Мирьям, как и договаривались, ждала их в половине девятого перед зданием регионального аэропорта Щитно-Шиманы, единственного аэропорта в Варминьско-Мазурском воеводстве, дни которого были, однако, сочтены. «Сессна» СЕ-500 Citation оказалась на удивление комфортабельным самолетом. Полет занял без малого четыре часа, а паспортный контроль — три минуты.
— А, доктор Франкенштейн. — Мирьям подала руку Хеннингу Кирххофу, до этого сердечно обняв Пию. — Добро пожаловать в Польшу!
— У вас действительно хорошая память, — констатировал Хеннинг, ухмыльнувшись.
Мирьям сняла солнечные очки и посмотрела на него, потом тоже усмехнулась.
— У меня память как у слона, — подтвердила она и взяла одну из их сумок. — Пойдемте.

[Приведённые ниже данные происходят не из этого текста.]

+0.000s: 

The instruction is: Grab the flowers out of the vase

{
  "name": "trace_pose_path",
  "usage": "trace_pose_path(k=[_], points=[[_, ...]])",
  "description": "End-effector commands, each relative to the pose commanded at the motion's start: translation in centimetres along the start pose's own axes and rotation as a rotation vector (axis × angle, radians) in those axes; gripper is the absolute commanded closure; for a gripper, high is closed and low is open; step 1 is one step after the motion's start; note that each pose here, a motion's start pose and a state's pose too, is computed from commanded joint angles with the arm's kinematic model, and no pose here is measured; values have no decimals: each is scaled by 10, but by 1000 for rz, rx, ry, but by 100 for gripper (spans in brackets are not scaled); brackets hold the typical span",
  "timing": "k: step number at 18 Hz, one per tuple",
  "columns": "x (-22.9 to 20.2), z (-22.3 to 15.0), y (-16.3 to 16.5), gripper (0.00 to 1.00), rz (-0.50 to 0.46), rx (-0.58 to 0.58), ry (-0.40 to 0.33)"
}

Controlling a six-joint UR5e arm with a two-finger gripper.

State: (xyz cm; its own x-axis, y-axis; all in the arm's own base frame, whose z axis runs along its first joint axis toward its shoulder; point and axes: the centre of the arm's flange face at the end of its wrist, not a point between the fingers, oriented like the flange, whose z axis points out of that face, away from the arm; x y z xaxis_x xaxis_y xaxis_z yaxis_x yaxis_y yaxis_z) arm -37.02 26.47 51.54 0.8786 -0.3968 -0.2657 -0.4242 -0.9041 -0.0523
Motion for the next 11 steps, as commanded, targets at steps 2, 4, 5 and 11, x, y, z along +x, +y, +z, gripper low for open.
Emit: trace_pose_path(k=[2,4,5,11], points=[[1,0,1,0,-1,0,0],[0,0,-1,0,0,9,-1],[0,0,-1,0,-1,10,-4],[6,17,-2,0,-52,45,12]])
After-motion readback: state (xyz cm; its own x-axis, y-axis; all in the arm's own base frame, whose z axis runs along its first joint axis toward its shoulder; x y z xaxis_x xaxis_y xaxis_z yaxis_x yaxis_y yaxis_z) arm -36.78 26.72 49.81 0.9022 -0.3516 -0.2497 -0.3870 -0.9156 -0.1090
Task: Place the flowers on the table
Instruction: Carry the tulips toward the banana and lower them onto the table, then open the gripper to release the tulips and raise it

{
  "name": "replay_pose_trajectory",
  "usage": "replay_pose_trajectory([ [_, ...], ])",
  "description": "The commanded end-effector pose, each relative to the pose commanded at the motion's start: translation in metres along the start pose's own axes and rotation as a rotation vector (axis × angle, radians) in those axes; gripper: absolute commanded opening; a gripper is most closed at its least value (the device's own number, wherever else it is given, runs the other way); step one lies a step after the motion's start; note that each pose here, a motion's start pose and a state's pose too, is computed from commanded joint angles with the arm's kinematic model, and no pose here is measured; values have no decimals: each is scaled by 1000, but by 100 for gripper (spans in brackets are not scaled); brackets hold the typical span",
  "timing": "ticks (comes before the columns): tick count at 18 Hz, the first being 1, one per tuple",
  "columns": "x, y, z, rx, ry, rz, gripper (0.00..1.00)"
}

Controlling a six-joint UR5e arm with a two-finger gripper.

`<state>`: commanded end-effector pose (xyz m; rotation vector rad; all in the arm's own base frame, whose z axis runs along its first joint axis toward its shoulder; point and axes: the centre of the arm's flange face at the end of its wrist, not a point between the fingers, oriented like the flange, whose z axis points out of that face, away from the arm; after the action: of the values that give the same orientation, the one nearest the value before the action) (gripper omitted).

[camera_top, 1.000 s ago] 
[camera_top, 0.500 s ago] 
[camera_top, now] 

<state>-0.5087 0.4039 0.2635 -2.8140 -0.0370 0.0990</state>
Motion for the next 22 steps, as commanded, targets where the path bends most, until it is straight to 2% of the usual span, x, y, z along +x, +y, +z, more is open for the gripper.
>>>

До Добы примерно километров сто.
Они ехали в арендованном «Форде Фокус» по шоссейным дорогам в северо-восточном направлении в сердце Мазур. Мирьям и Хеннинг беседовали о руинах замка и гадали, имеется ли вообще спустя шестьдесят лет запустения доступ в подвал. Пия сидела сзади, слушала одним ухом и молча смотрела в окно. Ее ничто не связывало с этой страной, с ее изменчивым и печальным прошлым. Восточная Пруссия до сего времени была для нее лишь абстрактным понятием, не более чем вечно повторяющаяся тема телевизионных документальных и игровых фильмов. Побег и эвакуация не коснулись ее семьи. За окнами в туманном свете раннего утра мелькали холмы, леса и поля, над множеством больших и маленьких озер висели похожие на вату клубы тумана, которые постепенно рассеивались под теплыми лучами майского солнца.